«Siamo in Iran. Istintivamente mi faccio il segno della croce, e sento l’amichevole stretta dell’autista che mi dice: “Allora, signor capitano, ormai è fuori dal paradiso”».
Il capitano polacco Józef Czapski, autore de La Terra Inumana (Milano, Adelphi, 2023), era stato arrestato dai sovietici nel settembre del 1939 mentre combatteva contro i tedeschi, alleati dei russi dopo il patto Molotov-Ribbentrop e la spartizione della Polonia tra le due potenze.
Con la successiva invasione tedesca dell’Unione Sovietica del 1941, i rapporti diplomatici russo-polacchi furono ripristinati e si iniziò a costituire in Russia, in seguito all’accordo fra Stalin e il generale polacco Sikorski, un’armata polacca agli ordini del generale Anders, formata da ex prigionieri rimessi in libertà. Anche Czapski venne liberato e gli fu affidato il compito di dirigere l’Ufficio ricerche dispersi. «Quindicimila prigionieri (ottomila dei quali ufficiali) erano spariti senza lasciar traccia».
L’autore contatterà i vertici del Gulag e dell’NKVD (il commissariato del popolo per gli Affari interni guidato da Berija), viaggerà per tutta la Russia incontrando gente comune, funzionari, ex prigionieri, continuerà la ricerche fino all’aprile del 1942, quando fu trasferito ad altro incarico, ma non riuscirà a trovare gli scomparsi.

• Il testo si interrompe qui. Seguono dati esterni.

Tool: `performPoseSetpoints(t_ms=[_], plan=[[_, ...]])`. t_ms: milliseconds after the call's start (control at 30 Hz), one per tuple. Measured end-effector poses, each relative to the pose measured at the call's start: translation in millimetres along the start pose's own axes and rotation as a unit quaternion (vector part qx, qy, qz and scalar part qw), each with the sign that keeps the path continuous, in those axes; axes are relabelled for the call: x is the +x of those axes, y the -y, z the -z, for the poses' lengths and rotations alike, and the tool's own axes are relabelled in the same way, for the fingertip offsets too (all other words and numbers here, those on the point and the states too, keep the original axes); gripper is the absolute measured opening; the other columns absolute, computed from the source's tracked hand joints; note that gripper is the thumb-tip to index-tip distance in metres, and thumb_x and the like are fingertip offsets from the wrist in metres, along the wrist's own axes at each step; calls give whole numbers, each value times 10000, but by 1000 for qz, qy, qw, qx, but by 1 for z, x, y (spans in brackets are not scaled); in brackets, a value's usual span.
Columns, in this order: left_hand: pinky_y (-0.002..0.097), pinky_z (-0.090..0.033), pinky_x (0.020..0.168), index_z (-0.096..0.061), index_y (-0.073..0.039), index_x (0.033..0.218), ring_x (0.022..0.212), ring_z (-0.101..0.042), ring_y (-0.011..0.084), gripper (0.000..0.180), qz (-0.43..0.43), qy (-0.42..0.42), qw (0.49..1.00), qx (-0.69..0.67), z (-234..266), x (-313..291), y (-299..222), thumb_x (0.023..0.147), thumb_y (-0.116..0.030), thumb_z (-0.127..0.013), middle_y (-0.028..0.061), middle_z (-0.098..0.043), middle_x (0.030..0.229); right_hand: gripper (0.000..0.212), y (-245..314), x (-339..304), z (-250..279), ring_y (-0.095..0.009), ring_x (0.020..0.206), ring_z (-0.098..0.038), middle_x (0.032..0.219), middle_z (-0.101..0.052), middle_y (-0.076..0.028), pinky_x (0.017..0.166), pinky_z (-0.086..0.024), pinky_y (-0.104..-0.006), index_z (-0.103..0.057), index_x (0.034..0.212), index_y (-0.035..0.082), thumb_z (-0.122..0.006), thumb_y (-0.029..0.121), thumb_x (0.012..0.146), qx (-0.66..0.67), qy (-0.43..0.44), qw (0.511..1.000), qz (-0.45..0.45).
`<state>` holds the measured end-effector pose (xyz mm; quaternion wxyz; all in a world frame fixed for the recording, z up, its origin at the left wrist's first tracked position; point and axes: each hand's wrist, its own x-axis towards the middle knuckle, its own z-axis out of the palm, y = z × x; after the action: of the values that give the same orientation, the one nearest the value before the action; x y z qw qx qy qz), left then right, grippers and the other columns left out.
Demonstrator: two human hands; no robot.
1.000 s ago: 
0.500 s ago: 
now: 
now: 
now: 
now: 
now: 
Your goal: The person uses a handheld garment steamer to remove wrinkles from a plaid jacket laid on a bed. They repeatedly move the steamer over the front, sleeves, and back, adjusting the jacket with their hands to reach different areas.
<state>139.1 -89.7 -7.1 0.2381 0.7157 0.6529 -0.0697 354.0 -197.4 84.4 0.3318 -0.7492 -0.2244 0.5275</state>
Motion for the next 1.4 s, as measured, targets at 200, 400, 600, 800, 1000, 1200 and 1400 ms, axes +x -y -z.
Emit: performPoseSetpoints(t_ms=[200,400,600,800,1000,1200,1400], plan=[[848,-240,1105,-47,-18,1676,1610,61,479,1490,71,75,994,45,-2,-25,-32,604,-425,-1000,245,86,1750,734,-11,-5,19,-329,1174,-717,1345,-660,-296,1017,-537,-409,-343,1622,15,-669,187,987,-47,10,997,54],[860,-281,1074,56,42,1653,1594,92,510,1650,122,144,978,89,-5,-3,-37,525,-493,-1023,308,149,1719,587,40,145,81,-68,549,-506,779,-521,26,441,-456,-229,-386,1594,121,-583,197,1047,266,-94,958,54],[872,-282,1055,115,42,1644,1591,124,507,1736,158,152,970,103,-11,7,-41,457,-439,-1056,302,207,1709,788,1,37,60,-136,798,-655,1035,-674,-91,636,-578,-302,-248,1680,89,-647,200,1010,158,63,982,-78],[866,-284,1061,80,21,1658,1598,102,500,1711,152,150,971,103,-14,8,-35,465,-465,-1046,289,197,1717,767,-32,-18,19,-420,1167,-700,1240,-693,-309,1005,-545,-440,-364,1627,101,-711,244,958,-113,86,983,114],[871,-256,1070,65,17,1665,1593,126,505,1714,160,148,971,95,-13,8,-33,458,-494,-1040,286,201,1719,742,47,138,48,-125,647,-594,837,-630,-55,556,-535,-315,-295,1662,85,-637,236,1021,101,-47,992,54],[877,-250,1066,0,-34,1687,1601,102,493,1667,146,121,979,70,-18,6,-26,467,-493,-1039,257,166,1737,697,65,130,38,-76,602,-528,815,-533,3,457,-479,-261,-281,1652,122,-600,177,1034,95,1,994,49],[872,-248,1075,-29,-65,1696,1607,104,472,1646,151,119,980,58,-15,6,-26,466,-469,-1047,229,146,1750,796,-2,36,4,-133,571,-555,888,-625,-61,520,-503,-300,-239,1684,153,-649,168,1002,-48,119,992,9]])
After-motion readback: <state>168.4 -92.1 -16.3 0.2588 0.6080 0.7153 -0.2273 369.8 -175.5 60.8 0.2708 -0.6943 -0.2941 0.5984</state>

Nel 1943 i tedeschi annunciarono la scoperta di fosse comuni nella foresta nelle vicinanze del villaggio di Katin’, nell’oblast’ di Smolensk. Erano stati catturati, come Czapski, nel settembre 1939 ed eliminati l’anno dopo. Soltanto nel 1990 i sovietici ammisero la responsabilità dell’eccidio. Czapski tra il 1942 e il 1947 scrive le sue memorie (verranno pubblicate a Parigi nel 1949).
«Questo libro non offre conclusioni né sintesi, è semplicemente il racconto di un anno di esperienze, osservazioni e pensieri di un polacco in Unione Sovietica».
Furono un milione e mezzo i cittadini polacchi deportati in Russia con bambini che morivano durante i trasferimenti, donne abbandonate nella steppa, soldati sfruttati come schiavi nei gulag più remoti.
Dopo due anni di prigionia in diversi campi di detenzione iniziarono ad arrivare al campo di raccolta polacco migliaia di ex detenuti, laceri, cenciosi, alcuni senza scarpe, distrutti dalle torture e dal lavoro, con tanti compagni morti durante il tragitto. «Quei pochi mesi di lavoro…furono una lenta, quotidiana iniziazione all’immensità della miseria umana, compiuta ascoltando le tante storie di famiglie divise, di bambini dispersi o morti di fame, di compagni scomparsi a migliaia tra gli stenti e nelle miniere».
Dopo i campi di prigionia con i detenuti trattati peggio delle bestie, dopo le brutalità patite in Unione Sovietica, Józef Czapski finalmente fuori, dopo tre anni, dai confini della terra inumana, entra in Iran. L’armata polacca inizierà una nuova peregrinazione attraverso l’Iraq, la Palestina, l’Egitto fino all’Italia e la battaglia di Montecassino.